三人は私の動作に呆気に取られるも、すぐに捨て置かれた人物が誰かに気付いて血相を変えた。
「こ、この者はザクス・アンダーソンではありませんか。まさか、本人なんですか」
オリナスが確認するように問い掛けると、シャリアは「勿論だ」と頷いた。
「アラン、悪いが彼等に説明してやってくれ」
「わかった。まぁ、子供でも理解できる簡単な話だよ」
私はザクス達とのやり取りを掻い摘まんで三人に説明していく。
なお、次元収納内の時間は止まっているが、生き物を入れることは『人道的』にはお勧めできない。
時間が止まっているので中で肉体的に死ぬことはないのだが、身体は動かせないのに意志や思考が停止されないという不思議な空間となっているからだ。
おまけに外と中で流れる時間が違うので、もれなく精神に異常をきたして発狂してしまう。
ちなみに、外での一日は中では約二年である。
どんな強者であっても『考えることをやめる』ことになるだろう。
動物実験をしたことも一応あるが、翌日取り出してみたら息はしても自ら動き出すことはなかった。
精神が破綻し、思考を放棄したのである。
当然、数日後にはその動物は死んでしまった。
しかし、ザクス・アンダーソンは例外である。
何せ、彼はすでに記憶を抽出されたことで思考を放棄、というかできない状態だ。
極端な話、世界の終焉まで次元収納に入れておいても不都合は基本ない。
強いて言うなら、次元収納の容量増加による発動時における魔力消費量の増加ぐらいだ。
「……というわけでね。彼の記憶は全て、私の『ここ』に入っているんだよ」
ザクス達との出会いから現在に至るまでの説明を終えると、私は自身のこめかみを人差し指で軽く叩いて見せた。
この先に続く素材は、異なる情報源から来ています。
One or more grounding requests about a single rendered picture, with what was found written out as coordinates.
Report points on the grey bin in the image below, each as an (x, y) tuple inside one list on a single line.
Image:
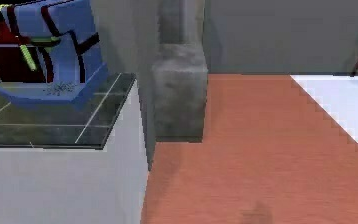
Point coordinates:
[(180, 96)]

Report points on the white counter with dark top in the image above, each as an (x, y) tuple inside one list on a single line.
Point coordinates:
[(63, 180)]

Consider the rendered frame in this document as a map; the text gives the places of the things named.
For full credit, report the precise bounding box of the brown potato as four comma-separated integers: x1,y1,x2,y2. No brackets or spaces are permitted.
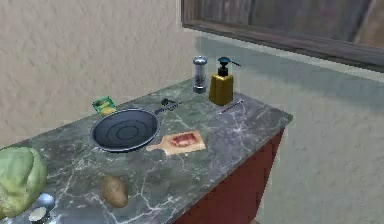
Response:
101,175,130,209

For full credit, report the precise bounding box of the red raw meat slice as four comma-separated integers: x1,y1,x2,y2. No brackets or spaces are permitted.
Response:
169,132,198,148

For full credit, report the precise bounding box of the wooden cutting board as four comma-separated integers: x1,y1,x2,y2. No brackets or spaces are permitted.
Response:
145,130,207,157

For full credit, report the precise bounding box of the yellow soap dispenser bottle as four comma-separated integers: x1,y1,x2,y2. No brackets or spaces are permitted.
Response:
208,56,242,107

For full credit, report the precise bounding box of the glass pepper shaker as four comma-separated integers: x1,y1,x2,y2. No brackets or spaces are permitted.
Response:
192,55,209,95

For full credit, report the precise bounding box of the silver knife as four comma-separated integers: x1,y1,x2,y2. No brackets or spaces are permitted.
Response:
218,99,245,116

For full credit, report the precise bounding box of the red cupboard with marble top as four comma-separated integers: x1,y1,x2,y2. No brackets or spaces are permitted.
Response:
0,78,294,224

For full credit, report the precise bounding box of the dark grey frying pan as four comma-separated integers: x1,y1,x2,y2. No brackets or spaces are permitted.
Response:
89,98,184,154

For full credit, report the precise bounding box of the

「ば、馬鹿な。そんな魔法など聞いたこともなければ、見たこともない。大体、そんな魔法は人知を超えているではないか」
ジークは打ち抜かれた右太股の傷口を抑え、私を必死に凄みながら怒号をあげた。
私は白い歯を見せ、悠然と彼の目と鼻の先まで顔を寄せていく。
「だから、超越者【アンリミテッド】って呼ばれているんだよ。信じられないなら、もう少し若造のことを語ろうじゃないか」
「な、なに……⁉」
激痛と困惑で額に脂汗を流すジークに、私は引導を渡すべくザクスから得た記憶とシャリアから聞いた内容を照らし合わせ、あえて語り始めた。
これから断罪される『ジーク・バンカー』についてを。